Coverage is balanced between internalizing behaviors, traditionally considered to be more common among females, and externalizing ones, more common among males. The book's detailed review of findings includes several major longitudinal studies of normative and clinical populations, and the possibility of early maturation as a risk factor for pathology is discussed in depth. Contributors not only emphasize "what works" in intervention and prevention but also identify emerging issues in assessment and treatment. An especially powerful concluding chapter raises serious questions about how individuals in the healing professions perceive their mission, and their clients. Although the studies are from one country—Sweden—the situations, and their potential for successful intervention, transcend national boundaries, including:

• Adolescent and adult implications of pubertal timing.
• Eating disorders and self-esteem.
• Prevention of depressive symptoms.
• Understanding violence in girls with substance problems.
• Lifespan continuity in female aggression and violence.
• A life-course perspective in girls' criminality.
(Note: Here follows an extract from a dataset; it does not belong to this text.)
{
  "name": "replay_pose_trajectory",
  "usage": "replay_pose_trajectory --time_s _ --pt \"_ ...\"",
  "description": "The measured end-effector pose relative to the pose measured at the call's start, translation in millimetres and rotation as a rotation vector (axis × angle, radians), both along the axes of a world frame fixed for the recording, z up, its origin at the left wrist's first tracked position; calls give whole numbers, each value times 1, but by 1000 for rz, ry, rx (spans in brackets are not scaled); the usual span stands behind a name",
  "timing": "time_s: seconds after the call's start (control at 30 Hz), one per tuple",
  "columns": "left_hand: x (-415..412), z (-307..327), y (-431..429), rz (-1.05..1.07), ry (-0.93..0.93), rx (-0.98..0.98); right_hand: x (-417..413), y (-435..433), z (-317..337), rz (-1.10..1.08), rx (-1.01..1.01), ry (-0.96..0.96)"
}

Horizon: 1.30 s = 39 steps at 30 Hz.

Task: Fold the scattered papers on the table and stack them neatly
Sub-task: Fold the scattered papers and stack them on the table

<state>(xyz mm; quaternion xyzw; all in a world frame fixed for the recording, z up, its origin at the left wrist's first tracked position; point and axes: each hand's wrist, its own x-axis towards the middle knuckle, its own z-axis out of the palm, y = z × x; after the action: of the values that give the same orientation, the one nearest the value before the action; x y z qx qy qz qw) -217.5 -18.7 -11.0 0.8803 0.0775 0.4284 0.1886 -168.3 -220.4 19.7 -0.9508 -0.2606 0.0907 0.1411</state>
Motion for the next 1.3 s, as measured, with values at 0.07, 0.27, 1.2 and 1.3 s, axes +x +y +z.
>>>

With insights beyond the beaten path, Girls at Risk provides a wealth of information for researchers, clinicians and related professionals, and graduate students in child and school psychology; psychiatry; education;social work; psychotherapy and counseling; and public health.

Reviews

From the reviews:

“Examining the lives of at-risk girls is an important undertaking. Anna-karin Andershed takes on this challenge in her edited volume, Girls at Risk: Swedish Longitudinal Research on Adjustment. In it, she includes a collection of studies conducted by scholars who focus on girls’ involvement in aggression and violent behavior. The target audience includes researchers, clinicians, and other practitioners who work with high-risk females.” (Norman A. White, PsycCRITIQUES, Vol. 58 (45), November, 2013)

Editors and Affiliations

  • Dept. Psychology, University of Orebro, Orebro, Sweden

    Anna-Karin Andershed

About the editor

Anna-Karin Andershed, Ph.D., is a senior lecturer in psychology at Örebro University, Sweden. Her current research interests are adjustment and socialization processes from a life-span perspective with a special focus on girls and women, the development of antisocial behavior and aggression, structured assessment of risk and protective factors, and interventions, where she combines basic and applied research. She is the PI of two large scale longitudinal projects – the IDA program and the SOFIA study, and has developed an instrument for structured assessment of children with or at risk for normbreaking behavior, ESTER-assessment. She is also currently the Head of the School of Humanities, Education and Social Sciences at Örebro University.